Let pull back the curtain and reveal to you that, surprise surprise, there is a method to the madness. Having attended a Christian university, I took a class called Homiletics (“homiletics” being the fancy word for the study of how to preach) taught by the boisterous and awesome Dr. LC Sutton.
Of course I’m simplifying it, but LC taught us that sermons should be ideally broken into three “moves”. These moves were essentially three big points supporting a piece of Scripture. And each move should contain a simple illustration tying a complex idea to a relatable story.
LC also warned us to be very cautious of “false landings” when segueing between these moves. Essentially, what that meant is that you didn’t want the congregation to be led to think the sermon was wrapping up… only to continue on for seemingly forever.
Clearly, false landings in an airplane are scary, so they should be avoided in sermons, too!
The move framework isn’t at all a bad one, and it’s why it’s stood the test of time for decades now in the homiletical circles.
But… I think it could be better.
The thing about sermons is that they tend to be very prescriptive. “This is what the Bible is saying here, and this is how you should apply it to your lives.”
It very much talks at you but not necessary with you.
And the thing about speaking at somebody is that there’s a huge underlying assumption:
What you are saying is correct.
But what if you are saying isn’t correct? What if you have no idea what a piece of Scripture is saying? Or what if a piece of Scripture is so full of nuance and poetic language that you can define it a million ways?

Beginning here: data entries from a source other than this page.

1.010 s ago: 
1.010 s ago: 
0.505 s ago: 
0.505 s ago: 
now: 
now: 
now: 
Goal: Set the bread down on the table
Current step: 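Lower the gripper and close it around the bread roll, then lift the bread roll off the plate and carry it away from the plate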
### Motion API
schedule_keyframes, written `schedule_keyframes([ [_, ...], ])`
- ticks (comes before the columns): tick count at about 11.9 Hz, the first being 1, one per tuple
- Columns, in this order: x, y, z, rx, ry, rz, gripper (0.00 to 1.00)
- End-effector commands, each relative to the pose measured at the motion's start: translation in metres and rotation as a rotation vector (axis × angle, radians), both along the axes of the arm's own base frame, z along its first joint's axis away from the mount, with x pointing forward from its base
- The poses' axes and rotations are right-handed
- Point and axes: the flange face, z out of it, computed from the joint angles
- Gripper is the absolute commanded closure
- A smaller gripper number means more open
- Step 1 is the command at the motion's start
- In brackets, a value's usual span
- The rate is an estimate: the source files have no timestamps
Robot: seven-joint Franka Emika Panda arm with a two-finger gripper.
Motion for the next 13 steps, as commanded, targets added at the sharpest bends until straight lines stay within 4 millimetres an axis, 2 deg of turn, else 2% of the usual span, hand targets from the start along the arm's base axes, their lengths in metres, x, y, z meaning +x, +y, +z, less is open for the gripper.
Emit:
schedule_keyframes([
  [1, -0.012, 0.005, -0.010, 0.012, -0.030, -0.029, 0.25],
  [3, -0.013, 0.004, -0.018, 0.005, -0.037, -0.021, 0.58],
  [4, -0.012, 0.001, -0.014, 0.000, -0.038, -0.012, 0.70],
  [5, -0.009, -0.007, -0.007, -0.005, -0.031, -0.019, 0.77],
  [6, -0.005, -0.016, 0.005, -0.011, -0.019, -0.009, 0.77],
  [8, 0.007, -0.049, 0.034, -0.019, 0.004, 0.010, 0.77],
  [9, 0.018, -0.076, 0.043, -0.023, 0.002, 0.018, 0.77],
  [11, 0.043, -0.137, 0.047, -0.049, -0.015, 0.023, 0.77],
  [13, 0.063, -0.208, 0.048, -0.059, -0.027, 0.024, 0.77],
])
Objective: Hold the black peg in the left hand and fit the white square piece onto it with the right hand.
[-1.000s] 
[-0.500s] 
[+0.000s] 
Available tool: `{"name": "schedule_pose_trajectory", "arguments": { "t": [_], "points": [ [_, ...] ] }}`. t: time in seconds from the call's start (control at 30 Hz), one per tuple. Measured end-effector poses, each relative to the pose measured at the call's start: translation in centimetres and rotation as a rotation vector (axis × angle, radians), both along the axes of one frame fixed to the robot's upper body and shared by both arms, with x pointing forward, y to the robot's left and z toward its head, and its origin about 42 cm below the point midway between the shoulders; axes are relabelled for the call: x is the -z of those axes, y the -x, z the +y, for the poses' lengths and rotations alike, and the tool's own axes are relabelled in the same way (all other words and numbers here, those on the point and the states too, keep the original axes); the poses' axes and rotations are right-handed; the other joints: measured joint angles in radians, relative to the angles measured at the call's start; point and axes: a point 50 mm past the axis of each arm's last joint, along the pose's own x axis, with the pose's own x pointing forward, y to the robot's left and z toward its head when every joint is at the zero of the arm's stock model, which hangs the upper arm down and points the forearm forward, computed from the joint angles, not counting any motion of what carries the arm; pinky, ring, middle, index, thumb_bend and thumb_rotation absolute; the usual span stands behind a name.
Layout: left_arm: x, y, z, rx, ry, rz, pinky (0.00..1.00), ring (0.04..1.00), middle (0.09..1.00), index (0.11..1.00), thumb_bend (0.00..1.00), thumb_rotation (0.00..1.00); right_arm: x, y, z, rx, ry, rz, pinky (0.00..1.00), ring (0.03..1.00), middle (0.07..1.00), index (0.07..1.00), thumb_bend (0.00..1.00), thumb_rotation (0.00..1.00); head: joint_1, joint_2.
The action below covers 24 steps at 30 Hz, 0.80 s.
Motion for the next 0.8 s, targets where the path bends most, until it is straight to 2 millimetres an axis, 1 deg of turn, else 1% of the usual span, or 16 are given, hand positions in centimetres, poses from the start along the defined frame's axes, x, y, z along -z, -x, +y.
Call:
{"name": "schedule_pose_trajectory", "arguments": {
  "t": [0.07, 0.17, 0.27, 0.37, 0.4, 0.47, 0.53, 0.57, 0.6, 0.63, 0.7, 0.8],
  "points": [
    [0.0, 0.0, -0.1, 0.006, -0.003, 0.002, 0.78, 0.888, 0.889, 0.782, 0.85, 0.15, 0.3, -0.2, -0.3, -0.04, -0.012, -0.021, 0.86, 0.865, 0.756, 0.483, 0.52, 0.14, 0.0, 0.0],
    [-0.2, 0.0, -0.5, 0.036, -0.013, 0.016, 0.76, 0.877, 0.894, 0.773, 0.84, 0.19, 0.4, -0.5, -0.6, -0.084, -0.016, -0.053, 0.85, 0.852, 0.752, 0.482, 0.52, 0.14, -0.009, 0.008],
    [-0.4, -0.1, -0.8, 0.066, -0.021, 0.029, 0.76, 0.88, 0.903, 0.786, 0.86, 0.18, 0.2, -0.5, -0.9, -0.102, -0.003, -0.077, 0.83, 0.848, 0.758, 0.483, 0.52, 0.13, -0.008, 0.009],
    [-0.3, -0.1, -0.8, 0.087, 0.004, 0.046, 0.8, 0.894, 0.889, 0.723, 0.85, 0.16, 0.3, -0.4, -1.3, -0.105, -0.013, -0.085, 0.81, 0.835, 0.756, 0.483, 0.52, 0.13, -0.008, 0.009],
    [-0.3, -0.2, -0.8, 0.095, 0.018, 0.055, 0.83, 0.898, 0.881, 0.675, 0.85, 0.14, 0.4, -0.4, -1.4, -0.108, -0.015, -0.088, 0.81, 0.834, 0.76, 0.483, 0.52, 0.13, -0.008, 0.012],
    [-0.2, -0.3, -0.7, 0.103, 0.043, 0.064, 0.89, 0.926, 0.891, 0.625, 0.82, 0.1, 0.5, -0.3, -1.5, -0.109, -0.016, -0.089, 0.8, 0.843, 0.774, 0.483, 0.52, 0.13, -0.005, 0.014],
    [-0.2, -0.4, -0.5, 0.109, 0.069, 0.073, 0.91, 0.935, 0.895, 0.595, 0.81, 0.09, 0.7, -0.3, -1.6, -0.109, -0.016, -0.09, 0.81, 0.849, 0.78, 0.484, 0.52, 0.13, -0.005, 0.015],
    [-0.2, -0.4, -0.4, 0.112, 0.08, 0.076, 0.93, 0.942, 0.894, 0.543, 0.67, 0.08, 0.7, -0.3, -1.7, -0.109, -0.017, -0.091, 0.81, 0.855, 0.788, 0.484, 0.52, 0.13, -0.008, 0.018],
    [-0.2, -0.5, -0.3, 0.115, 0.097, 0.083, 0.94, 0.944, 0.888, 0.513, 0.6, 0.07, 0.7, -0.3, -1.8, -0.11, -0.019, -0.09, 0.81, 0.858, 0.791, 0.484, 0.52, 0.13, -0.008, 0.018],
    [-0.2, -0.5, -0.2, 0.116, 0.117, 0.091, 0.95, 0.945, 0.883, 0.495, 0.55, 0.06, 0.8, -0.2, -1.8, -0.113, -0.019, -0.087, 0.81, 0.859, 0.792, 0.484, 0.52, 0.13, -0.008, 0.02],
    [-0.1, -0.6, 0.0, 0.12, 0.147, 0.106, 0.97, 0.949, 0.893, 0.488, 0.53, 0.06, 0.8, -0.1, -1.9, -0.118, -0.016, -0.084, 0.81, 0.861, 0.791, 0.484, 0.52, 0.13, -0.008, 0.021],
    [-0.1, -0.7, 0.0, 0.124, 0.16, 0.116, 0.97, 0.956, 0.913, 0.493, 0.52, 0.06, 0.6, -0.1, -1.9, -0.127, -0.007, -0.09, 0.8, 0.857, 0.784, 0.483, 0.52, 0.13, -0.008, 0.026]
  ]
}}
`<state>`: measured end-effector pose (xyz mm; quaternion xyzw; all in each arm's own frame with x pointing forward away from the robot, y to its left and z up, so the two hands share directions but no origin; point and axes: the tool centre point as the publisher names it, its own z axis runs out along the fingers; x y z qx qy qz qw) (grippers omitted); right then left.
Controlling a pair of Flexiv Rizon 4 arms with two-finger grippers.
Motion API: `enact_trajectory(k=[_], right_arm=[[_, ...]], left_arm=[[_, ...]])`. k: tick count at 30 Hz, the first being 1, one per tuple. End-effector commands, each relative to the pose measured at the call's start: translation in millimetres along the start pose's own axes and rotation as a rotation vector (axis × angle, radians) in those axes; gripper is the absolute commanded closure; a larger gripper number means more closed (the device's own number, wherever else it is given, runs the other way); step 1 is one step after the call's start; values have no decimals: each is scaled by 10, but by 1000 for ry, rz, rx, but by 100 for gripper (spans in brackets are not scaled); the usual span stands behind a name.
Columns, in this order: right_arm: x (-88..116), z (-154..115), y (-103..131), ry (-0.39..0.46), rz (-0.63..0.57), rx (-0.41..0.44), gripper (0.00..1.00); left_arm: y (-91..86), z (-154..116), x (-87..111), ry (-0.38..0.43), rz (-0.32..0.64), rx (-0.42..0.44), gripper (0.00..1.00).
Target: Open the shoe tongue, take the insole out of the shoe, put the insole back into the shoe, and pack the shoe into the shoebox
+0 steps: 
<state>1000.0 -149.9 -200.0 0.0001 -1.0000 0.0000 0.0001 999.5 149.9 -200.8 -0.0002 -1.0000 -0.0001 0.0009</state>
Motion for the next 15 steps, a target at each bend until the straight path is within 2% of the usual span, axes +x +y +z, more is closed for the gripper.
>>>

I think it’s okay to toss out a question and let it be what it is. Sometimes asking the question is all a person needs. We don’t always need to give answers.
Some might bristle at this idea, but actually, this is how the ancient Jewish community used to do things. They didn’t follow the typical sermon structure but instead would come together and wrestle with what the Word said. Everybody from the respected elders to the crazy uncle would have a say in what they thought.
Now, I’m not at all suggesting we toss out the concept of a sermon in favor of an open dialogue, but when we approach these in this new light, we can encourage a dialogue amongst members after the sermon, throughout the week.
And so if we move to a structure like this, maybe we move to purposefully manufacturing cliffhangers.
How can we let the Word linger in a person’s mind?
How can we give them just enough to chew on that they hunger for more after they walk out the building?
Leaving a wanting for more, not worrying about false landings.
Cliffhangers. Not airplanes.
Or, at least, not airplanes all the time. It might sound like I’m suggesting to totally toss out the old framework, but I’m not. I loved LC’s sermons, and a lot of my favorite sermons follow that old framework.
So, I don’t know, mix it up? Maybe do a little bit of this and a little bit of that?
If you’re reading this thinking, “I’m not a preacher, so this isn’t relevant to me,” well I’m not a preacher either. I switched from being a Preaching major to a Business Admin major shortly after completing this Homiletics class.
(Yes, I totally get all the irony wrapped up in that last statement.)
But there’s still relevancy for us. It’s this idea that maybe the best thing we can do to spiritually connect with other people is to ask questions and not necessarily concern ourselves with giving answers.
This is an idea that goes well beyond preachers.
Because we are all preachers. Like the Jews of old, we wrestle with the Word amongst others despite not standing behind a podium.
So maybe we all need to think about creating cliffhangers.